Write out each line from the data below that includes the word "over".
======== Excerpted records
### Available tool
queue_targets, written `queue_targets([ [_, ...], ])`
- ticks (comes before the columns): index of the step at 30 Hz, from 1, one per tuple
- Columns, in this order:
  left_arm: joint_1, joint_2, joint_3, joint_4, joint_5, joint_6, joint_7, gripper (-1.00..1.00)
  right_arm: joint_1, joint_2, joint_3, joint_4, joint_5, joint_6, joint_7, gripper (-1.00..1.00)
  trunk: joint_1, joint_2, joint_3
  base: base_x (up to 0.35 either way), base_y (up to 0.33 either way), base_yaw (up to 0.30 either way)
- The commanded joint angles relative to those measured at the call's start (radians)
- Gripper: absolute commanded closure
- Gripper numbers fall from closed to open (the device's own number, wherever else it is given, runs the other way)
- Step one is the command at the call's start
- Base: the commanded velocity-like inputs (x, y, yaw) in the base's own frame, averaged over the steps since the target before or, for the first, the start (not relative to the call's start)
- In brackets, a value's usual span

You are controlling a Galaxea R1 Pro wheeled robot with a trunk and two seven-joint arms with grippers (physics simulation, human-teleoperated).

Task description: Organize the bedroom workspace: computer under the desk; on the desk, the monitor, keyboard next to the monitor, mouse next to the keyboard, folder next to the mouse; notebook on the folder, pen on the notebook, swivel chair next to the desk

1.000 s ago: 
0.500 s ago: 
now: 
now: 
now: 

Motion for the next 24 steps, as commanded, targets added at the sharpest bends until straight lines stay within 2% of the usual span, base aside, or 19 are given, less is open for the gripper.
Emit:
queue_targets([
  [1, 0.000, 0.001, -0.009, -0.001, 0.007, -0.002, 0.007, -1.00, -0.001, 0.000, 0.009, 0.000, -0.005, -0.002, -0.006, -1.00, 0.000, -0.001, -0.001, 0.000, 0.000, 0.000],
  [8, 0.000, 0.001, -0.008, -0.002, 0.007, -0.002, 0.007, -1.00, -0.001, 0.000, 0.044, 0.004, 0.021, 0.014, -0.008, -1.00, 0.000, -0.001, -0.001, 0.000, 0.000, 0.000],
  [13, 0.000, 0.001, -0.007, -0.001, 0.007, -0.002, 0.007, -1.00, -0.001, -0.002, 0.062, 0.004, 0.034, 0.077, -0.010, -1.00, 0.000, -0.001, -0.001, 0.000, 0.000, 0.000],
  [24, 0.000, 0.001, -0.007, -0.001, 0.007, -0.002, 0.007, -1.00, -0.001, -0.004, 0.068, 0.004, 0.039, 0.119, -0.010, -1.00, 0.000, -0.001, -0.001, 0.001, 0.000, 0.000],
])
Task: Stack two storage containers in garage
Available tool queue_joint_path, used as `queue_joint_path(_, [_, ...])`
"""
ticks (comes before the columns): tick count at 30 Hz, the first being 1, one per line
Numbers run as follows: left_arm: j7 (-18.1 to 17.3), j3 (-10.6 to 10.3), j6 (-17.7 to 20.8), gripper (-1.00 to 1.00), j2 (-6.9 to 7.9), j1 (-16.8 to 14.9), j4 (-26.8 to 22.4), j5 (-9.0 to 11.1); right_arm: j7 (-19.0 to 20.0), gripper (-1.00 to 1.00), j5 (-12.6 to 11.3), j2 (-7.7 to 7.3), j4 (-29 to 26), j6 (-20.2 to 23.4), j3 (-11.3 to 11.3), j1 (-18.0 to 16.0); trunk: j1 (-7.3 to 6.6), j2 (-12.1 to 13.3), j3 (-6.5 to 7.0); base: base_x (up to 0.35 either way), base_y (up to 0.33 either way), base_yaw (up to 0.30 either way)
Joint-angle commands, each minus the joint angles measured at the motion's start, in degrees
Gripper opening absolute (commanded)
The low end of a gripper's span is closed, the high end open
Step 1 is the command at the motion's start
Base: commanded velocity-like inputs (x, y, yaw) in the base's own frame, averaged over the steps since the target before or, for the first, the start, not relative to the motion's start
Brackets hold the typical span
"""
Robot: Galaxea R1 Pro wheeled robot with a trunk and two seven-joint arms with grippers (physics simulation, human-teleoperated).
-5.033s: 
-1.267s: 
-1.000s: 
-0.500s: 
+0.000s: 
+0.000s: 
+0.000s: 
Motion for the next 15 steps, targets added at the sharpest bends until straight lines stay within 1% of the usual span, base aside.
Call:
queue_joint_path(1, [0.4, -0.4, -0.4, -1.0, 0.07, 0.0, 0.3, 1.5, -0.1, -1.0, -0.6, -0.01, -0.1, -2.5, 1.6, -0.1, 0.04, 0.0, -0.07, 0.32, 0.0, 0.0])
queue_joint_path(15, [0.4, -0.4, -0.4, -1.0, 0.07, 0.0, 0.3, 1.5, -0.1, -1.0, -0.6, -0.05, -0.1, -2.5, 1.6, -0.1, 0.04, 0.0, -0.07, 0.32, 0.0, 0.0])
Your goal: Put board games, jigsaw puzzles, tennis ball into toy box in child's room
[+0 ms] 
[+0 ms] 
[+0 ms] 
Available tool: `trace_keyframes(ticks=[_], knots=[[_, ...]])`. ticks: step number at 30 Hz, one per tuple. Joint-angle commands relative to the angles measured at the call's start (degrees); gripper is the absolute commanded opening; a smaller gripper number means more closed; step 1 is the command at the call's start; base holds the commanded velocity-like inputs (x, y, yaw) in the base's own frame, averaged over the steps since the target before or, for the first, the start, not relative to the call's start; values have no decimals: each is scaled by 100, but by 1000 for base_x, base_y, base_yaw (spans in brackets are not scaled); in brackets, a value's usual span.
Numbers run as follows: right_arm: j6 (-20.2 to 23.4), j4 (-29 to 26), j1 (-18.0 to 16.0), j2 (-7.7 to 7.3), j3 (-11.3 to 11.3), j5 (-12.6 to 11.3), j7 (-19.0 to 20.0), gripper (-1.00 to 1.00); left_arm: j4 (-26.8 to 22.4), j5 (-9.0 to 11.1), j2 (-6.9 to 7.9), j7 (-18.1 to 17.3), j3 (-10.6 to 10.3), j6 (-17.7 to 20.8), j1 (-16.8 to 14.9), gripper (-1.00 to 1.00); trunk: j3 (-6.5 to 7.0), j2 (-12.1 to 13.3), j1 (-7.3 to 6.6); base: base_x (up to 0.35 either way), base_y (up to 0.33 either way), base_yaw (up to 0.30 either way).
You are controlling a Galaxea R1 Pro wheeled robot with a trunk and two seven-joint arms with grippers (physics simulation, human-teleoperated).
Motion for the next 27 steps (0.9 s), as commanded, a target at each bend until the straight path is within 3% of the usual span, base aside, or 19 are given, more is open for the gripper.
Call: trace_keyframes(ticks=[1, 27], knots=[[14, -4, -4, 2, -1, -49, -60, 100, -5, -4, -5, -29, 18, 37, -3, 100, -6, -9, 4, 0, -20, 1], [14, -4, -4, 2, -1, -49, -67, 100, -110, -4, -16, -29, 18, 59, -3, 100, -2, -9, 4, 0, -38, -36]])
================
Response below |
- Base: the commanded velocity-like inputs (x, y, yaw) in the base's own frame, averaged over the steps since the target before or, for the first, the start (not relative to the call's start)
Base: commanded velocity-like inputs (x, y, yaw) in the base's own frame, averaged over the steps since the target before or, for the first, the start, not relative to the motion's start
Available tool: `trace_keyframes(ticks=[_], knots=[[_, ...]])`. ticks: step number at 30 Hz, one per tuple. Joint-angle commands relative to the angles measured at the call's start (degrees); gripper is the absolute commanded opening; a smaller gripper number means more closed; step 1 is the command at the call's start; base holds the commanded velocity-like inputs (x, y, yaw) in the base's own frame, averaged over the steps since the target before or, for the first, the start, not relative to the call's start; values have no decimals: each is scaled by 100, but by 1000 for base_x, base_y, base_yaw (spans in brackets are not scaled); in brackets, a value's usual span.

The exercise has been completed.